The Case for the Psalms
by N.T. Wright

Chapter 1:

  1. “The Psalms are so often neglected today, or used at best in a perfunctory and shallow way” (p. 4). Do you agree with N. T. Wright’s assessment of the Psalms? How do you use the Psalms in your spiritual life? What place do they currently have in your church?
  2. Before reading this book, did you think much about what role the Psalms played in the first century, the world of the New Testament? What, if anything, changes when you learn that Jesus and Paul used the Psalms and “believed and understood within a Psalm-shaped world” (p. 11)?

Chapter 2:
Pray and Live

  1. “Ask ‘What are these poems that I have been praying and singing all this time? What have they been doing to me, or in me, or helping me to do or to become?’ ” (p. 14). If you, like Wright, have read and prayed through the Psalms for years, what influence have they had on your spiritual practice and life?
  2. Wright mentions that the Greek word Paul uses in Ephesians 2:10 for workmanship translates to “poem.” How does this strike you—the idea that you are God’s poem? How might reading and meditating on the poetry of the Psalms affect the poetry of your life?

Chapter 3:
At the Threshold of God’s Time

  1. Do you allow yourself on a regular basis to celebrate and to grieve without inhibition? If you do, do you find that art is often a conduit to achieving that depth of feeling? How do the Psalms function in a similar way?
  2. “To recognize that the Psalms call us to pray and sing at the intersection of the times—of our time and God’s time, of the then and the now and the not yet—is to understand how those emotions are to be held within the rhythm of a life lived in God’s presence” (p. 44). How do the varied emotional highs and lows of the Psalms reflect the rhythm of life? How do they reflect the intersection of times? What is “God’s time”?
  3. Wright frames the Psalms in this way: “They look back to the great moments of the past in order to frame the pain and the puzzlement of the present within the hope that God will one day do again, in the future, what he did long ago” (p. 61). Do you find this perspective helpful? Why or why not?
  4. Read Psalm 89 on pages 68–69, a somber psalm worshiping God in the midst of terrible circumstances. If you belong to a community of faith, are you able to worship God together in this way, in the darkness and the pain? If not, how could you reclaim this ability?
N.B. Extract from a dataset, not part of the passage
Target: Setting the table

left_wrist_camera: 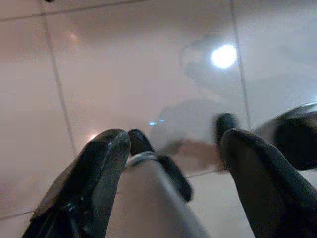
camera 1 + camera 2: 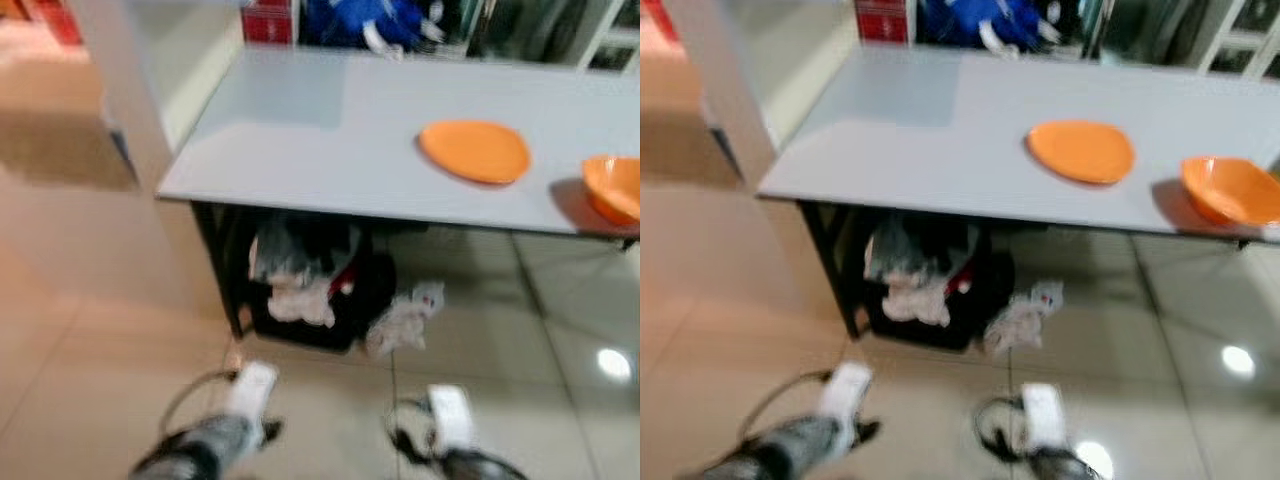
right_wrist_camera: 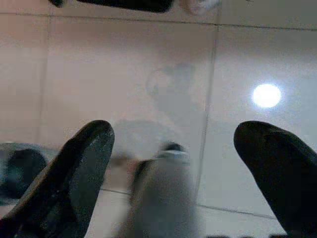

How does the music and poetry of the Psalms lead us to remember God’s blessing even in difficult times?

Chapter 4:
Where God Dwells

  1. The Temple that God establishes is a sign that “the creator God is desiring not to provide a way to escape from the world (though it may sometimes feel like that) but to recreate the world from within” (p. 91). Have you ever found yourself wishing to escape from the world instead of be a part of its re-creation? What do you think the Psalms’ insistence that we live “at the intersection of heaven and earth, to be Temple people” means for us today?
  2.  “Devout worshipers, individually or corporately, can themselves become, as it were, an extension of sacred space” (p. 107). How can we become an extension of sacred space? What impact would it have on a larger scale?
  3. Wright encourages us to sing select psalms in a wider context—one that considers what they have to say about Jesus, as well as about our lives, spirituality, and community today. When you do this, what changes in your reading and understanding of the Psalms? How could you incorporate these different reading styles into your spiritual life?

Chapter 5:
All the Trees of the Forest Sing for Joy

  1. As Wright says, when we read Psalms that speak of the world and nature giving glory to God, what we might see as lifeless matter is actually “constantly praising its maker by being, particularly and peculiarly, what it is” (p. 120). What is your reaction to this? What does this mean for our lives?
  2. Wright notes that the words of Psalm 104, “I will sing praise to my God while I have being,” were echoed many centuries later by the theologian Irenaeus: “The glory of God . . . is a human being fully alive” (p. 135).What does it mean to be fully alive? What might that look like for you this week?
  3. “The creator of the world will renew his creation, ‘judging’ it in the sense of pronouncing definitively against all that has corrupted and defaced it, and putting it right once and for all” (pp. 139–140). How do you feel about this definition of justice? Compared with popular notions of justice or the idea of justice that is often found in the church today, how does this line up?
  4. Wright points out that “the Psalms themselves indicate that the human beings who sing them are actually being changed by doing so. Their very innermost selves—which includes their physical selves—are being transformed” (p. 155). Do you feel transformed by reading the Psalms in this book? If reading the Psalms is a regular practice for you, have you noticed a physical change?

Chapter 6:
At Home in the Psalms

  1.  “We should allow the flow and balance of the entire set to make their points, with the sharp highs and lows of the Psalter all there to express and embody the highs and lows of all human life, of our own human lives” (p. 166). Does this statement resonate with you? How might you allow the entirety of the Psalms, in all their diversity, to affect you on a personal level? On a corporate level with your family or faith community?

My Life with the Psalms

  1. The author gives us many stories in which the Psalms helped him remember or realize something about himself and his life. Have you ever noticed the Psalms spark similar realizations in yourself? How might you be intentional about becoming “Psalm-soaked”?
  2. What surprised you about this book? What encouraged you? How do you feel equipped to enter into the world of the Psalms and discover faith and hope in them?